# Exercise instructions
Please output exactly the part of the records below that opens with the line containing "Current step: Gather" and closes with the line containing "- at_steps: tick", both lines included, and nothing else.
----- Data provided -----
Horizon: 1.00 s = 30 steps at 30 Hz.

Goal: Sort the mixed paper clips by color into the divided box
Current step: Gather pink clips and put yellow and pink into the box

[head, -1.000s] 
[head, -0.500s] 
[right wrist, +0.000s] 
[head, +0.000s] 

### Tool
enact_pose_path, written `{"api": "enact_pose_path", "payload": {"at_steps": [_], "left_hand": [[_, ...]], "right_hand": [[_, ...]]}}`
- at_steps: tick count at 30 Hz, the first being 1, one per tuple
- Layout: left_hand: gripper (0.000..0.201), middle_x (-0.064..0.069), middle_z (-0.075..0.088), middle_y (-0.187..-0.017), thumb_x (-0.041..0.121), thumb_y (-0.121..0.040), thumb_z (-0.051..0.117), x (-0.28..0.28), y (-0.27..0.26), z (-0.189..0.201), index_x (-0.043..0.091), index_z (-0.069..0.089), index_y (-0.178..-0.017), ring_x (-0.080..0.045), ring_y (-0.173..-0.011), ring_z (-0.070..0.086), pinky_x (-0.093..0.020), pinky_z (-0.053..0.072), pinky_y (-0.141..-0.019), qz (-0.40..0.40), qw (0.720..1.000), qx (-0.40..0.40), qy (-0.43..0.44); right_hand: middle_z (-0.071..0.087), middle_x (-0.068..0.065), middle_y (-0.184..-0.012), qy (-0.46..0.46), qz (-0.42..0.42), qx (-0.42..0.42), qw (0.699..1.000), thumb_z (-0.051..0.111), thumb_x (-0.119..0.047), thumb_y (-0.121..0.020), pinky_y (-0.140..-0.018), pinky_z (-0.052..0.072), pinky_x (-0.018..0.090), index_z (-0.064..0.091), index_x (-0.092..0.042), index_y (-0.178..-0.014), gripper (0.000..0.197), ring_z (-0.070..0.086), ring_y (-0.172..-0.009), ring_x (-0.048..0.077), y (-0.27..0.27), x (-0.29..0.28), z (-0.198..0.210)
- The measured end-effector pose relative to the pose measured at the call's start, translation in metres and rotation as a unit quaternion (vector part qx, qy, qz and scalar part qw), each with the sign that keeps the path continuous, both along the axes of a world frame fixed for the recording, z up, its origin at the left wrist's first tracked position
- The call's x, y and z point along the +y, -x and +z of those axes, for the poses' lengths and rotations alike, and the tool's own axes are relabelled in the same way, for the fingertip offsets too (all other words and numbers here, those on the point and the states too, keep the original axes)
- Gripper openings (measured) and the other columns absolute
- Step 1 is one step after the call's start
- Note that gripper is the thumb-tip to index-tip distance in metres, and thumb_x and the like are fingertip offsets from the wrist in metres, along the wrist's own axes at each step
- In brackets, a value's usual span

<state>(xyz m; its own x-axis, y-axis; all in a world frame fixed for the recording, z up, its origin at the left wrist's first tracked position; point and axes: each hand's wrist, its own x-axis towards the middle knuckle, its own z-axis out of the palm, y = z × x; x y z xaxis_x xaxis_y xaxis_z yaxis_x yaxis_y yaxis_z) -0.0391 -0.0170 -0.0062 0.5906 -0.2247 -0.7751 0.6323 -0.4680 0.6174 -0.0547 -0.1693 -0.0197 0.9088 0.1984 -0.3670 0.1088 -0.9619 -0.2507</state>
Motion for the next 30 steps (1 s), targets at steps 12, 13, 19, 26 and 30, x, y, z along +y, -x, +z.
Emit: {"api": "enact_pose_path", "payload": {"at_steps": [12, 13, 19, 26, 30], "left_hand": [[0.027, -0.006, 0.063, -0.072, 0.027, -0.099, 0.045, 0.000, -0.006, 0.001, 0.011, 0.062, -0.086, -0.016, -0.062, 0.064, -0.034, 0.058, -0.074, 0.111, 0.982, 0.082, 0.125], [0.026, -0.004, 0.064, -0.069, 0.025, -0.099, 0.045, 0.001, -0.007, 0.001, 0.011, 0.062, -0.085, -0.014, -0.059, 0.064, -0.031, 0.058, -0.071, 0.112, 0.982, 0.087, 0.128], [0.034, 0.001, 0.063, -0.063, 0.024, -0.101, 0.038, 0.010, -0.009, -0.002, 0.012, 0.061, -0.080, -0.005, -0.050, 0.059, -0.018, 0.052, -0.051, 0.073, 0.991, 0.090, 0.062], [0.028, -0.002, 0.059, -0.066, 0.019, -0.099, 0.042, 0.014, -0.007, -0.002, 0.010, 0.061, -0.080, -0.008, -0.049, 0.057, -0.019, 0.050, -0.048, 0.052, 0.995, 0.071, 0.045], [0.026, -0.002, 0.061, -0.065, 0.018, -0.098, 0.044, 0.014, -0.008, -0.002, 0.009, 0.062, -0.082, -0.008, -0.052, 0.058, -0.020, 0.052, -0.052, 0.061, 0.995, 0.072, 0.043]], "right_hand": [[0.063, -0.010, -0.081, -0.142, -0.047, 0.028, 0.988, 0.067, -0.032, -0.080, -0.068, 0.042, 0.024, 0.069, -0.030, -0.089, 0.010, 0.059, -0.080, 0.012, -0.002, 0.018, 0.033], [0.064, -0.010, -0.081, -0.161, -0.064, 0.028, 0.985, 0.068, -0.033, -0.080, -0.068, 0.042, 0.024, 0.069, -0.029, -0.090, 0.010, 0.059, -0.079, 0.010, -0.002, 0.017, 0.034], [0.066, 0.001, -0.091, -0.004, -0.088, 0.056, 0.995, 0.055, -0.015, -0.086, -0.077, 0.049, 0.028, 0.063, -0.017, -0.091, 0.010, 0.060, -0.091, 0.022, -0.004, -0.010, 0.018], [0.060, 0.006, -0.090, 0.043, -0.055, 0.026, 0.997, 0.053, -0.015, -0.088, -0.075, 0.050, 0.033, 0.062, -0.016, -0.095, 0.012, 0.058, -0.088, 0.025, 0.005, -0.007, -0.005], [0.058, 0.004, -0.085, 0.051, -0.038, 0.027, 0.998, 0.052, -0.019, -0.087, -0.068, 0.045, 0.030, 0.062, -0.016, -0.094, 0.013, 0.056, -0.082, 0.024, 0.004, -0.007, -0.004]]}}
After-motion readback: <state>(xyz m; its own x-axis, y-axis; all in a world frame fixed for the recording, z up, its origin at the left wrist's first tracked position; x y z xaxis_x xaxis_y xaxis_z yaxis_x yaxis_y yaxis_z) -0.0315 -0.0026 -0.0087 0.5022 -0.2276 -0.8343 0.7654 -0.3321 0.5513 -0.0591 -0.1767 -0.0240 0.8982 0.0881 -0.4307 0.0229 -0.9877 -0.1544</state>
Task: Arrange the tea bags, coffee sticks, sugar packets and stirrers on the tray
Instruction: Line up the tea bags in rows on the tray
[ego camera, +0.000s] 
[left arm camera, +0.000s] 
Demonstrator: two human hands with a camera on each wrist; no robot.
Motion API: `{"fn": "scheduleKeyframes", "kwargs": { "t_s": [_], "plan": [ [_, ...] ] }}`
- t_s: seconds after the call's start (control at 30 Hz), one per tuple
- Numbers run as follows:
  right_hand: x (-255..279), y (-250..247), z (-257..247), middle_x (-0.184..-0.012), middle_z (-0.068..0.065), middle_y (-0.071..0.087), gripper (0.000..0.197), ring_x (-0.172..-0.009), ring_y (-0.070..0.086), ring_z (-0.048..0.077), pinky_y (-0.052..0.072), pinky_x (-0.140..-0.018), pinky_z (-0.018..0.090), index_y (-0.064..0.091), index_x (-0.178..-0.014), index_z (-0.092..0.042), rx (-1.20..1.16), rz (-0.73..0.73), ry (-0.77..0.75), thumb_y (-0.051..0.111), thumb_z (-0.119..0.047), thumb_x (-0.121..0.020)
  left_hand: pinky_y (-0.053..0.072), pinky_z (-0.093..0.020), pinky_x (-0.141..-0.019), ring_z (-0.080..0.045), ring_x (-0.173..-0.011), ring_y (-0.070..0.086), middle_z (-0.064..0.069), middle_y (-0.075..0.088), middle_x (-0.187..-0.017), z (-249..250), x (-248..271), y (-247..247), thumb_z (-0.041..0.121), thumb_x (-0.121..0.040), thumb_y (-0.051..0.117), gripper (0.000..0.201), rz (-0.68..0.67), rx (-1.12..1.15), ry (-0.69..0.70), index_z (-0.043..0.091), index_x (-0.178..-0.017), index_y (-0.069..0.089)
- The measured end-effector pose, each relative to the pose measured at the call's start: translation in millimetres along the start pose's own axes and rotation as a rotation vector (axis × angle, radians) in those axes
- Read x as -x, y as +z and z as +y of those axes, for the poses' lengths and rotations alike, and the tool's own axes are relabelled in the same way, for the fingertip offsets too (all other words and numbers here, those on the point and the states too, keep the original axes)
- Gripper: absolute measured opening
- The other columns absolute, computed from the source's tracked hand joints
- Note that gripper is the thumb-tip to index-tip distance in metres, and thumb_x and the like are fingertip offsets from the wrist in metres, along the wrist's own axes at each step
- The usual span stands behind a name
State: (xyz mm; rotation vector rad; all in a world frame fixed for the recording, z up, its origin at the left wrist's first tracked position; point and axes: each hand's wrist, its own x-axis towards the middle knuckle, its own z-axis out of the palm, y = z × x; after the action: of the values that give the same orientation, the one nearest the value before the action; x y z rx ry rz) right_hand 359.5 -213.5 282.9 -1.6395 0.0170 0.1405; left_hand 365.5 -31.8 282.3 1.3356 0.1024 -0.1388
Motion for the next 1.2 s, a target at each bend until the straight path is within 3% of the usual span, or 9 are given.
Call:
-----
# Answer to this exercise
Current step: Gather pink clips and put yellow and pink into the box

[head, -1.000s] 
[head, -0.500s] 
[right wrist, +0.000s] 
[head, +0.000s] 

### Tool
enact_pose_path, written `{"api": "enact_pose_path", "payload": {"at_steps": [_], "left_hand": [[_, ...]], "right_hand": [[_, ...]]}}`
- at_steps: tick count at 30 Hz, the first being 1, one per tuple

The response to the exercise is now complete.